Welcome to My Kitchen! This is my go-to recipe for a high protein, low calorie tuna salad that skips the mayonnaise. You get a creamy texture using Greek yogurt, making it perfect for a fast lunch or easy meal prep.
Author:Carla Davis
Prep Time:10 min
Cook Time:0 min
Total Time:10 min
Yield:2 servings 1x
Category:Lunch
Method:Mixing
Cuisine:American
Diet:Low Calorie
Ingredients
Scale
2 (5 ounce) cans water-packed tuna, drained well
1/2 cup plain non-fat Greek yogurt
1/4 cup finely chopped celery
2 tablespoons finely chopped red onion
1 tablespoon fresh lemon juice
1 teaspoon Dijon mustard
1 tablespoon chopped fresh parsley
1/2 teaspoon dried dill weed
1/4 teaspoon black pepper
Pinch of salt
Instructions
Place the drained tuna in a medium bowl. Use a fork to break the tuna into small flakes.
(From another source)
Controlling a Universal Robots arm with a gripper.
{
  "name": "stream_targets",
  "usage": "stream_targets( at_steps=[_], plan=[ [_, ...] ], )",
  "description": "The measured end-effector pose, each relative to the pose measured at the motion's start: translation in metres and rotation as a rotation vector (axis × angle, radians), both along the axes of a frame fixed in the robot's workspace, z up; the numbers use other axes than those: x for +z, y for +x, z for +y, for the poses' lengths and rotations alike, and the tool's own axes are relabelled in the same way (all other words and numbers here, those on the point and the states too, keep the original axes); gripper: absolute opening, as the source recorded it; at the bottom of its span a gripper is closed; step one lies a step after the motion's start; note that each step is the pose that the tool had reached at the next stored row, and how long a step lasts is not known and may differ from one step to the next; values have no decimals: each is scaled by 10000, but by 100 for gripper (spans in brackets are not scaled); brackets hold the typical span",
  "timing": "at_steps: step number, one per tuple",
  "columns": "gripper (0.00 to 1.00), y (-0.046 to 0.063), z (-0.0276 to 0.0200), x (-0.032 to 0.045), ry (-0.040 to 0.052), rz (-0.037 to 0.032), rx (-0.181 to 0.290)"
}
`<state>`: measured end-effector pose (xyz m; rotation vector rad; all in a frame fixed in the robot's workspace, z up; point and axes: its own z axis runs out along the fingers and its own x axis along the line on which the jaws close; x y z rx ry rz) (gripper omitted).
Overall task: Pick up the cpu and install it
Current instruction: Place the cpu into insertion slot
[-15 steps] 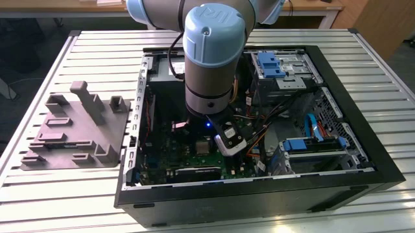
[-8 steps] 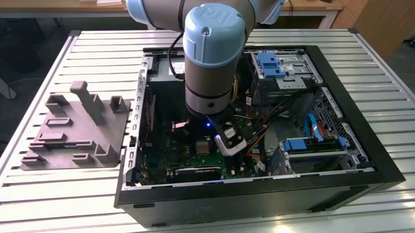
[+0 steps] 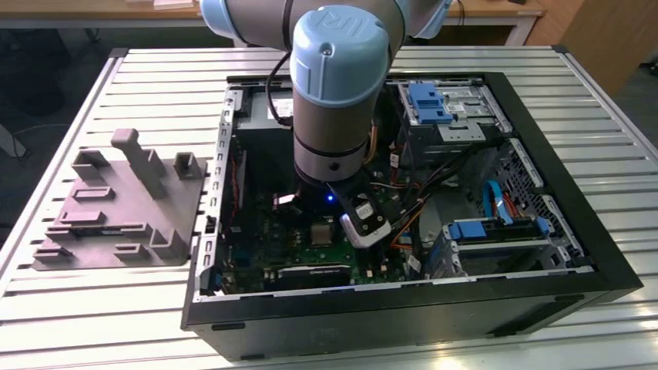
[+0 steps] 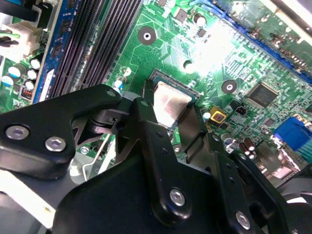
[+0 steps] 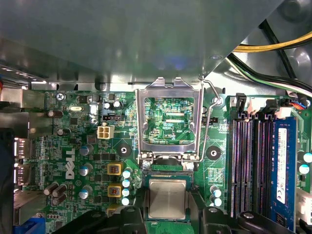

Add the Greek yogurt, chopped celery, red onion, lemon juice, and Dijon mustard to the bowl.
Mix all ingredients together until they are just combined and creamy. Do not overmix.
Stir in the fresh parsley, dill weed, black pepper, and salt. Taste and adjust seasoning if needed.
Serve immediately on whole-grain bread, in lettuce cups, or with crackers for a protein packed lunch.
For meal prep, store the salad in an airtight container in the refrigerator for up to 3 days.
Notes
For a tangier flavor, substitute the fresh parsley with 1 tablespoon of sweet pickle relish.
If you prefer a slightly richer texture, use 2% plain Greek yogurt instead of non-fat.
This recipe is naturally gluten free and makes a great low carb option when served in lettuce wraps.